§ EXERCISE DIRECTIONS:
Each line below should be restated exactly, with nothing dropped.

§ INFORMATION PROVIDED:
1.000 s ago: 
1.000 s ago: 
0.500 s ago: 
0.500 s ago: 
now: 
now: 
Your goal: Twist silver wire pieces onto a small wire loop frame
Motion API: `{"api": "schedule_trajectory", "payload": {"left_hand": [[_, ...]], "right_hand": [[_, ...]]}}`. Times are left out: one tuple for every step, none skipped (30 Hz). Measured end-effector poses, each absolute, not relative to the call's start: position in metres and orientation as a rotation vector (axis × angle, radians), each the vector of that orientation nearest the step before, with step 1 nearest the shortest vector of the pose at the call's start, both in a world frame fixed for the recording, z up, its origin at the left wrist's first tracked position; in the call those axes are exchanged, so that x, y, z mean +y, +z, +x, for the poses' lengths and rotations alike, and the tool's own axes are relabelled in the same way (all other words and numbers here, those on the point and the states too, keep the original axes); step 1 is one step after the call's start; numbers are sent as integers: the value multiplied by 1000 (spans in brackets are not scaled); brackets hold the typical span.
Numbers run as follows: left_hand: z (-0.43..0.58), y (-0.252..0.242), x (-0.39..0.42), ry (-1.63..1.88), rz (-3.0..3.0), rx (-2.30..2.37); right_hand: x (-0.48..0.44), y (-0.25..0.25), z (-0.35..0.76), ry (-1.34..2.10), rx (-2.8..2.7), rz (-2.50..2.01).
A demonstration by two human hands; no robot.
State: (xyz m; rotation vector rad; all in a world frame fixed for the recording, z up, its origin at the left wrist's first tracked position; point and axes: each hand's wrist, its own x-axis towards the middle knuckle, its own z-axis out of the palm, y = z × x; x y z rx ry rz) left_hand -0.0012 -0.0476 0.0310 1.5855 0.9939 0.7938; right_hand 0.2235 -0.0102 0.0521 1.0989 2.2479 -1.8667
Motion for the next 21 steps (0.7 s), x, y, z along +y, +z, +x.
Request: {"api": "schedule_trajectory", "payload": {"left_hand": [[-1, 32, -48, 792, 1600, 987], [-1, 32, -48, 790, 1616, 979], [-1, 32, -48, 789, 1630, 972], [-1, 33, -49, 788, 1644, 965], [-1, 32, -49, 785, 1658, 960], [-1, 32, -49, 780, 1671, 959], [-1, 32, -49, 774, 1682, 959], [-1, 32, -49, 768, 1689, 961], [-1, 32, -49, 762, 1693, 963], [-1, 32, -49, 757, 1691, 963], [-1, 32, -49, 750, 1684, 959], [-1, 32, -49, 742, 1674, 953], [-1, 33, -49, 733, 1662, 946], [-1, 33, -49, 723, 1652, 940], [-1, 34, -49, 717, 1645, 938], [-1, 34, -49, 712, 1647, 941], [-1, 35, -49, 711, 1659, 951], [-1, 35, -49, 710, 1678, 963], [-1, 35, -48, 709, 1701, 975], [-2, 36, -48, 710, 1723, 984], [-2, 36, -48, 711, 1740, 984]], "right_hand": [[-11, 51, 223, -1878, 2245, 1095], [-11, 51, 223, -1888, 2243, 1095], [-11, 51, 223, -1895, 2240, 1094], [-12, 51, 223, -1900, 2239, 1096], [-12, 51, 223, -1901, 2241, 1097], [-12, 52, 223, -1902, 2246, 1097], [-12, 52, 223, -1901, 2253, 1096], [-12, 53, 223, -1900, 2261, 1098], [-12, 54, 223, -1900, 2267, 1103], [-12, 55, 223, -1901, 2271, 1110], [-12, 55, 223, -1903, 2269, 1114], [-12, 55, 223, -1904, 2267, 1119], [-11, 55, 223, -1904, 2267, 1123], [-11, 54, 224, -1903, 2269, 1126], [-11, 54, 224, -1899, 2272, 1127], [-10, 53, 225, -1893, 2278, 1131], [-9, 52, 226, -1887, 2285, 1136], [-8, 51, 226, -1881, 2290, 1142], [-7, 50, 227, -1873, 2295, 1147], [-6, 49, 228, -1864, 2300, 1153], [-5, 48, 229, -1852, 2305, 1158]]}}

§ OUTPUT BELOW:
1.000 s ago: 
1.000 s ago: 
0.500 s ago: 
0.500 s ago: 
now: 
now: 
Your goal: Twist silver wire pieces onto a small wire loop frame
Motion API: `{"api": "schedule_trajectory", "payload": {"left_hand": [[_, ...]], "right_hand": [[_, ...]]}}`. Times are left out: one tuple for every step, none skipped (30 Hz). Measured end-effector poses, each absolute, not relative to the call's start: position in metres and orientation as a rotation vector (axis × angle, radians), each the vector of that orientation nearest the step before, with step 1 nearest the shortest vector of the pose at the call's start, both in a world frame fixed for the recording, z up, its origin at the left wrist's first tracked position; in the call those axes are exchanged, so that x, y, z mean +y, +z, +x, for the poses' lengths and rotations alike, and the tool's own axes are relabelled in the same way (all other words and numbers here, those on the point and the states too, keep the original axes); step 1 is one step after the call's start; numbers are sent as integers: the value multiplied by 1000 (spans in brackets are not scaled); brackets hold the typical span.
Numbers run as follows: left_hand: z (-0.43..0.58), y (-0.252..0.242), x (-0.39..0.42), ry (-1.63..1.88), rz (-3.0..3.0), rx (-2.30..2.37); right_hand: x (-0.48..0.44), y (-0.25..0.25), z (-0.35..0.76), ry (-1.34..2.10), rx (-2.8..2.7), rz (-2.50..2.01).
A demonstration by two human hands; no robot.
State: (xyz m; rotation vector rad; all in a world frame fixed for the recording, z up, its origin at the left wrist's first tracked position; point and axes: each hand's wrist, its own x-axis towards the middle knuckle, its own z-axis out of the palm, y = z × x; x y z rx ry rz) left_hand -0.0012 -0.0476 0.0310 1.5855 0.9939 0.7938; right_hand 0.2235 -0.0102 0.0521 1.0989 2.2479 -1.8667
Motion for the next 21 steps (0.7 s), x, y, z along +y, +z, +x.
Request: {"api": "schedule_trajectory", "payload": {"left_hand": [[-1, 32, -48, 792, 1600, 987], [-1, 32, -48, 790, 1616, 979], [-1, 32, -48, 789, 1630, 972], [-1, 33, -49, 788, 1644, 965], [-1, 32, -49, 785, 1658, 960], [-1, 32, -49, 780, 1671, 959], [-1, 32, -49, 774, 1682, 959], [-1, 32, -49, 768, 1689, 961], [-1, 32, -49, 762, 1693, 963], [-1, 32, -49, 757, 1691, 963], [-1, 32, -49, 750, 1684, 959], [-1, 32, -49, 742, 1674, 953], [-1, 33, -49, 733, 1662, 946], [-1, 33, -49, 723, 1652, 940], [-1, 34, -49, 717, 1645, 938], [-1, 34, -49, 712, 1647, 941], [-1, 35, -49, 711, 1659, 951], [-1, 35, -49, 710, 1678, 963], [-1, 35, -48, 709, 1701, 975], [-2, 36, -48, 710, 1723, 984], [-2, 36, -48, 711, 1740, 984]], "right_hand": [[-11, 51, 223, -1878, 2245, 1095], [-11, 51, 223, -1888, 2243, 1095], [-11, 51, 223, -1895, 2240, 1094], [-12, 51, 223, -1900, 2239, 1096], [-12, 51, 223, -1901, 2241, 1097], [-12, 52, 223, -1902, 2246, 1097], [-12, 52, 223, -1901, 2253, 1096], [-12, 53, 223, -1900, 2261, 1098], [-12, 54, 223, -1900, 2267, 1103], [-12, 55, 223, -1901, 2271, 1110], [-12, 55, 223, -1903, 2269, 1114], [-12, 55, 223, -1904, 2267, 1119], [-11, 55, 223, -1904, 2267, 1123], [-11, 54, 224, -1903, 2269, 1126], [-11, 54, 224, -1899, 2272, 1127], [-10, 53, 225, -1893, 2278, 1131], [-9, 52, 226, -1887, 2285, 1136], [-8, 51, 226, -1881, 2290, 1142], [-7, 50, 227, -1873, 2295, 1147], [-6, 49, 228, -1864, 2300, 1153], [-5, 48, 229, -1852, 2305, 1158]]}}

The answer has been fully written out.